The image, dubbed “Whitney’s Last Photo” and apparently taken inside the Whigham Funeral Home in Newark, New Jersey, shows the R&B icon laying in her golden casket.

According to the Enquirer, Whitney was wearing her favorite purple dress, $500,000 worth of jewelry and golden slippers. The word “Nippy” — her childhood nickname — was embroidered above her head in the casket’s silk lining.

No word on how much money the magazine gave a member of Whitney’s camp/family (or a funeral home staff member) for the photo, which we believe to be very distasteful, and all around just WRONG.

The image was clearly unauthorized and if her family wanted people to see Whitney in this state, then her private funeral service — which was televised — would have had an open casket.

“Too soon” almost seems appropriate here … but doing something like this isn’t out of character for the Enquirer, who regularly ridiculed Houston and showed her in her darkest moments throughout the latter parts of her life. Now they actually have a picture of her dead.
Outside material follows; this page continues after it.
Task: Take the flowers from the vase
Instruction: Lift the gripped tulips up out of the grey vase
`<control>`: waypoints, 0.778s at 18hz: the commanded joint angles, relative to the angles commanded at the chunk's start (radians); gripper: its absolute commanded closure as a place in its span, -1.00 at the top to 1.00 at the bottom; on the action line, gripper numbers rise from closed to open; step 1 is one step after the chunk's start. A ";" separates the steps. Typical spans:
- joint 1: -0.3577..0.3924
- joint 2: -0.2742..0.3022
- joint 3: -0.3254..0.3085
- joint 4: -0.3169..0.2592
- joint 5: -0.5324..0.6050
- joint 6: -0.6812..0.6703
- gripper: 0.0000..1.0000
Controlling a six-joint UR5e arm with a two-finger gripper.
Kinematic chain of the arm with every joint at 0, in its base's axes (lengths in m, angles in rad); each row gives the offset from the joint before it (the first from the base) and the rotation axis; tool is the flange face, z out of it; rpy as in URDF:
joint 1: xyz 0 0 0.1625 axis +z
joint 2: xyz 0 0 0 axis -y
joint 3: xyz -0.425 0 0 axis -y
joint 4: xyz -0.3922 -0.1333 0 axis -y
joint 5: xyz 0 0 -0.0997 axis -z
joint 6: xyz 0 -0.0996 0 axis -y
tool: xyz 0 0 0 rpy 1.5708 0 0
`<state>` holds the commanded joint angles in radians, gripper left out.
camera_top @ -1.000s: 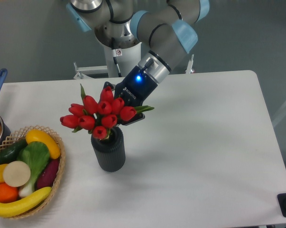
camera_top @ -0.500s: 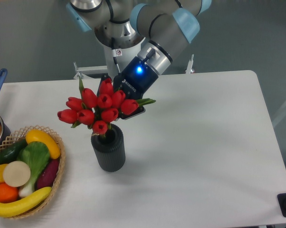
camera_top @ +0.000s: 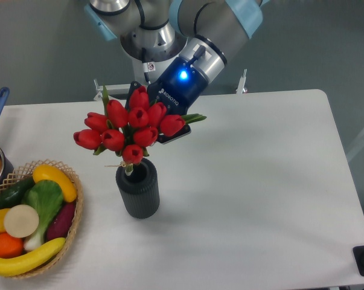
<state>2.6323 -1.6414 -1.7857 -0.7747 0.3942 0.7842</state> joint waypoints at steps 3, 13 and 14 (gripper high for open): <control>0.009 -0.002 0.015 0.000 0.000 -0.042 -0.27; 0.107 -0.028 0.130 0.000 0.003 -0.108 -0.27; 0.133 -0.029 0.144 0.000 0.002 -0.108 -0.27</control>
<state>2.7655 -1.6705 -1.6415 -0.7747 0.3958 0.6765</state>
The “death photo” (or “coffin photo”) comes just a week after NE hired an actress to pose in the position that Whitney was reportedly found in after she was pulled out of the bathtub, and actually published the image to the front cover of the gossip rag.

Whitney Houston died on February 11th — the day before the Grammys — after her bodyguard found her unresponsive in the bathtub at the Beverly Hilton Hotel in California.

Do you think it was wrong for the National Enquirer to publish a photo of Whitney Houston laying in her coffin?